> PROBLEM STATEMENT
Tally every line of the listing below that holds "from", then give the tally alone.

INFORMATION PROVIDED section start

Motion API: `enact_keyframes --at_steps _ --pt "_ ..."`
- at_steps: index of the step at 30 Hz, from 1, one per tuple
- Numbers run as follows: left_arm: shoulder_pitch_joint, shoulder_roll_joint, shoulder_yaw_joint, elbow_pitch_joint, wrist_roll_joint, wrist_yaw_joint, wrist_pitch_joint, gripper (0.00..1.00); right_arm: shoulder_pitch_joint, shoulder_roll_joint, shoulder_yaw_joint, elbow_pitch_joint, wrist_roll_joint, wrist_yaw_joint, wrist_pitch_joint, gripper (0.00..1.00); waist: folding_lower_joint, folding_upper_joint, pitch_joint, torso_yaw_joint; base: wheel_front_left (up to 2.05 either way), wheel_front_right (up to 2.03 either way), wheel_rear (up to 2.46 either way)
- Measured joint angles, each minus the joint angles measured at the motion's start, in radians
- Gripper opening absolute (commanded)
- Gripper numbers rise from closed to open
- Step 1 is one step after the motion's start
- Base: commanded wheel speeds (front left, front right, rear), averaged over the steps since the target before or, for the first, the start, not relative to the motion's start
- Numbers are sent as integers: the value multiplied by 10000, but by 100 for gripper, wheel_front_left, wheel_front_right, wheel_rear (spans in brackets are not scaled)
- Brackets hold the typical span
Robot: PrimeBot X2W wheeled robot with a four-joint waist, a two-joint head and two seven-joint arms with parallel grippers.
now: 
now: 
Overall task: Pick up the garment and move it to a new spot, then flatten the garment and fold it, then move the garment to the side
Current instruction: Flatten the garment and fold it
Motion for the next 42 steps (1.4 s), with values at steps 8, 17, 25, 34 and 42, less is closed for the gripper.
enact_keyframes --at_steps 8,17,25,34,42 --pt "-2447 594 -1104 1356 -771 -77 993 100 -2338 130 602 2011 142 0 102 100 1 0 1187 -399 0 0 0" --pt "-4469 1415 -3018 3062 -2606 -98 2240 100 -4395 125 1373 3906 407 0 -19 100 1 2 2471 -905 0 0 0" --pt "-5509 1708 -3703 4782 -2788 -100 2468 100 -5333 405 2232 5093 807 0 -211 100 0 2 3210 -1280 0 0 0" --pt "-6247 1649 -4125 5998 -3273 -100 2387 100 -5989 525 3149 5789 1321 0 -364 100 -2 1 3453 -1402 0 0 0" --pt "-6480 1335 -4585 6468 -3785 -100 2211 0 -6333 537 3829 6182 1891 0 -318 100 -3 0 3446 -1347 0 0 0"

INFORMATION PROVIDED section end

> TASK ANSWER
2